La maggior parte dei concorsi in giro per il mondo stabiliscono le categorie in cui inserire le birre, sul BJCP (www.bcjp.org) un ente americano che cataloga e monitora gli stili delle birre e fornisce anche strumenti, corsi e soprattutto esami per diventare giudici BJCP. In Italia abbiamo un giudice che è passato da questa trafila, diplomandosi alcuni anni fa: Gianriccardo Corbo, homebrewer per passione (continua a farsi le birre in casa), oggi presidente MoBI (l’associazione dei consumatori di birre artigianali) nonché fantastico compagno tanto di bevute quanto di alcune giurie. È passato tanto tempo da quando lo conobbi, giovane sbarbatello, al bancone del famigerato Ma che siete venuti a fa di Roma. Saporie.com lo ha intervistato per capire qualcosa di più di questo mestiere. - Gianriccardo, quale deve essere l’approccio dei giudici di un concorso di birre artigianali?
«La metodologia di valutazione che insegna il BJCP è molto strutturata, collaudata, analitica e standardizzata. Parole che possono apparire "gelide" se accostate al "caldo" contesto del piacere che può dare l'esperienza gustativa, ma fattori essenziali per poter misurare (sì, misurare) la correttezza e la bontà di una birra. Siamo umani e non macchine, ma un approccio degustativo standardizzato riesce a oggettivare abbastanza bene la cosa più soggettiva al mondo che è la degustazione. Il BJCP è specializzato nel certificare giudici per concorsi in ambito birrario mentre altre scelte, come i percorsi Doemens e soprattutto Cicerone, spaziano su un panorama più ampio (servizio, degustazione, selezione e gestione del prodotto) e forse sono maggiormente consigliabili a chi intenda lavorare in locali birrari. Non escludo di iniziare il programma Cicerone a breve».
 
- Come giudichi adesso le birre?
«Mi è cambiata la forma mentis che adesso applico anche nelle degustazioni di prodotti diversi dalla birra. Aver studiato per diventare giudice BJCP mi ha dato tanto ma ci tengo sempre a precisare che è solo un punto di partenza. La vera formazione è sul campo: bisogna viaggiare, assaggiare le birre sul posto, parlare con birrai e publican. Ho imparato tantissimo dal confronto con altri giudici quando sono in giuria nei concorsi birrari».  
 
-Visto che sei anche presidente di MoBI e mi hai appena detto che “occorre un approccio degustativo standardizzato” non credi che sia tempo di fare ordine anche nei vari corsi in Italia dedicati agli appassionati di birre artigianali?

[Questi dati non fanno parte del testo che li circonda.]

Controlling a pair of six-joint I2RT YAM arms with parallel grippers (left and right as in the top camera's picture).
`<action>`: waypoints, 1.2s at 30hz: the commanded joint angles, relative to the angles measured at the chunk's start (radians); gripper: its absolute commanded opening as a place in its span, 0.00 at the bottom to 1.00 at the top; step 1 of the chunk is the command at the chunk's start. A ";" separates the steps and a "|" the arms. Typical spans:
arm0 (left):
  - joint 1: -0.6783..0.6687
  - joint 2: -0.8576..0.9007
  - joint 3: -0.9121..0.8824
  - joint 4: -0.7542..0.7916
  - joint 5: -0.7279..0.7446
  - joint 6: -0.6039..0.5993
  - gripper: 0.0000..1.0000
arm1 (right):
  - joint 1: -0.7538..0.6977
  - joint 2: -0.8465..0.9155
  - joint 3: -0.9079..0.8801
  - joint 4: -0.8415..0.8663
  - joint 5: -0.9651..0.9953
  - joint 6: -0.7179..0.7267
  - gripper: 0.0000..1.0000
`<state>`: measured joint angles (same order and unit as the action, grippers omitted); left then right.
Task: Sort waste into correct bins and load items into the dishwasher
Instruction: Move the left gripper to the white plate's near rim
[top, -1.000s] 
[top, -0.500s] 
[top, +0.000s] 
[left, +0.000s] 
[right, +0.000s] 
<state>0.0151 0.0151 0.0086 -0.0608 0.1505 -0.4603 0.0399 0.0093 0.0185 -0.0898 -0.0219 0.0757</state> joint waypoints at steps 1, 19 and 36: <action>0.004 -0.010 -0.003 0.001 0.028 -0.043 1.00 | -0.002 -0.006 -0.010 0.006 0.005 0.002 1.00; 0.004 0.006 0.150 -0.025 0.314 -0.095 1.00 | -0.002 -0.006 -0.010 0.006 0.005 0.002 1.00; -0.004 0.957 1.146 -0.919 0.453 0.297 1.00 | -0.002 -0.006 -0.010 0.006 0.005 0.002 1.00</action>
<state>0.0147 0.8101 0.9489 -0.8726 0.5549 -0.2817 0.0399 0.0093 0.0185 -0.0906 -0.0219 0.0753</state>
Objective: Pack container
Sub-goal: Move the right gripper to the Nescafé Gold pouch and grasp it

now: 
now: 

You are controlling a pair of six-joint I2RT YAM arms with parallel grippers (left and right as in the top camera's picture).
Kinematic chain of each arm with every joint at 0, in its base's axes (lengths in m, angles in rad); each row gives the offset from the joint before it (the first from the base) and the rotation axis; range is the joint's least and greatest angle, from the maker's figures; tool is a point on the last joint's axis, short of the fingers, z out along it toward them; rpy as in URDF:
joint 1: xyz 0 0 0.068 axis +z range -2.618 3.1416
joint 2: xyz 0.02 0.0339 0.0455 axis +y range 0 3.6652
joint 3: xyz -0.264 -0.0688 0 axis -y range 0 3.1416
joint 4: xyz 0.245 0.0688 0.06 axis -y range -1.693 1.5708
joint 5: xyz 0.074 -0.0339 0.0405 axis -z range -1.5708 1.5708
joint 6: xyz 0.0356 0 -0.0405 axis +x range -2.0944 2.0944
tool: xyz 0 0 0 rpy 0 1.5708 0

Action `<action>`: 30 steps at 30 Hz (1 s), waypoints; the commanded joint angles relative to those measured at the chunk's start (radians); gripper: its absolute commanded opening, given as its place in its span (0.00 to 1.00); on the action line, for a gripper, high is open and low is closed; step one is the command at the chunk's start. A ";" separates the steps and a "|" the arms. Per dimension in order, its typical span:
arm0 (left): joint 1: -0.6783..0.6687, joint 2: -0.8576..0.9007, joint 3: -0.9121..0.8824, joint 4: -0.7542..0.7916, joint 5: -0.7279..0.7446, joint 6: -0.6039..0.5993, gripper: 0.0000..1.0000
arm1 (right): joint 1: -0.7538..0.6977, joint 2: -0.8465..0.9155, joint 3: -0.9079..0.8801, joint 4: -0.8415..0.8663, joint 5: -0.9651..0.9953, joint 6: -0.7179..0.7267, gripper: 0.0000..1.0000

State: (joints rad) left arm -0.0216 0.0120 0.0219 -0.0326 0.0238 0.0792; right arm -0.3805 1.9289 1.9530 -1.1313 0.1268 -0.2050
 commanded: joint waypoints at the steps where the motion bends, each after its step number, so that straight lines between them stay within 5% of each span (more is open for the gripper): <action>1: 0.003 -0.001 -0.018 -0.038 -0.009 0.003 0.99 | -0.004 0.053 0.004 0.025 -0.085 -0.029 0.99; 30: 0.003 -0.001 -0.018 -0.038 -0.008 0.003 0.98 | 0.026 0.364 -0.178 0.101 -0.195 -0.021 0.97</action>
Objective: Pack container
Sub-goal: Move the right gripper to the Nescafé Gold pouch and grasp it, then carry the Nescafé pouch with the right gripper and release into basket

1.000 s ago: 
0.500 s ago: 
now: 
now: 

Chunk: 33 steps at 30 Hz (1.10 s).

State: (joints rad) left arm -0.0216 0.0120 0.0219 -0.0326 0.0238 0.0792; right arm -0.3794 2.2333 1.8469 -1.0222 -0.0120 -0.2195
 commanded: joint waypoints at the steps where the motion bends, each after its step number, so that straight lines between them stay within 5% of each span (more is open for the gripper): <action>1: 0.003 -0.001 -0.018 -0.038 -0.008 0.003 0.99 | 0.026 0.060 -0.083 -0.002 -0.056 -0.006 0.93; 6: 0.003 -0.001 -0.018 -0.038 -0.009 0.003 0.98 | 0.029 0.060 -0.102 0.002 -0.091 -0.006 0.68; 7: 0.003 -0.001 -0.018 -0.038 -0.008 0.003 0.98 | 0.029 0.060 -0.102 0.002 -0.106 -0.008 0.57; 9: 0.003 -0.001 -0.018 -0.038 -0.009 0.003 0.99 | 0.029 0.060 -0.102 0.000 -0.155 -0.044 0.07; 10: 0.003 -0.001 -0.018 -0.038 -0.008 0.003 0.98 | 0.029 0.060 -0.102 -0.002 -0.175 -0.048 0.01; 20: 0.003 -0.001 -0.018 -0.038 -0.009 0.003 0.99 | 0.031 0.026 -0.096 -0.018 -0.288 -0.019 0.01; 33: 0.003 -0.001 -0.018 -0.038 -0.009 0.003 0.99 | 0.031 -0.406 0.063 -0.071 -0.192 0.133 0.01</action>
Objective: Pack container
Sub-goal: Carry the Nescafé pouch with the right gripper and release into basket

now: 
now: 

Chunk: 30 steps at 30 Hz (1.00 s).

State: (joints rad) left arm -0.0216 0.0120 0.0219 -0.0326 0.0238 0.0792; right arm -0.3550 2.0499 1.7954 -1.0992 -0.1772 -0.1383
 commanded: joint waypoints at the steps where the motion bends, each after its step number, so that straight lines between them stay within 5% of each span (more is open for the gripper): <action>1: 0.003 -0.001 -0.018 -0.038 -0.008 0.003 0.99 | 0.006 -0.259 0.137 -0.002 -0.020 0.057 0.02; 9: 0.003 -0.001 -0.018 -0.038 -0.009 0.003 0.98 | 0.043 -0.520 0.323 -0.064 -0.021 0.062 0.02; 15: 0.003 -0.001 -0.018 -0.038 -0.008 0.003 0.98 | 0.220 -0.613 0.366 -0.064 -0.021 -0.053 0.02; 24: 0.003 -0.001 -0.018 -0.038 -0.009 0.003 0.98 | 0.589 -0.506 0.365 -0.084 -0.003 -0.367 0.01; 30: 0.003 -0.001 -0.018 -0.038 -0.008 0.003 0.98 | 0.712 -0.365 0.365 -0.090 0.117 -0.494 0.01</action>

«Come MoBI, abbiamo già contattato le maggiori associazioni di settore con l'intento di arrivare a un consensus su programmi didattici, materiale didattico e definire un percorso comune di corsi di degustazione. Ma tutto ancora deve essere deciso e impostato. Per adesso è solo una proposta di cui MoBI si è fatto promotore».
 
Insomma, giudici non si nasce, si diventa, ma se avete poca pazienza, molta passione e una gran voglia di imparare, l’esame BJCP può essere la soluzione che fa per voi. Sappiate che per febbraio 2017 è previsto un esame in Italia (www.movimentobirra.it/pagina.aspx?id=21). Chissà che entriate a far parte della pattuglia di giudici che s’incontra tra i tavoli dei vari concorsi, in giro per il mondo.
Essere poi confermati nei vari concorsi e chiamati in altri non è scontato, il pezzo di carta non basta e ancora più importante: la birra, quella artigianale ancora di più, va soprattutto assaggiata, assaporata, gustata e capita prima ancora che giudicata.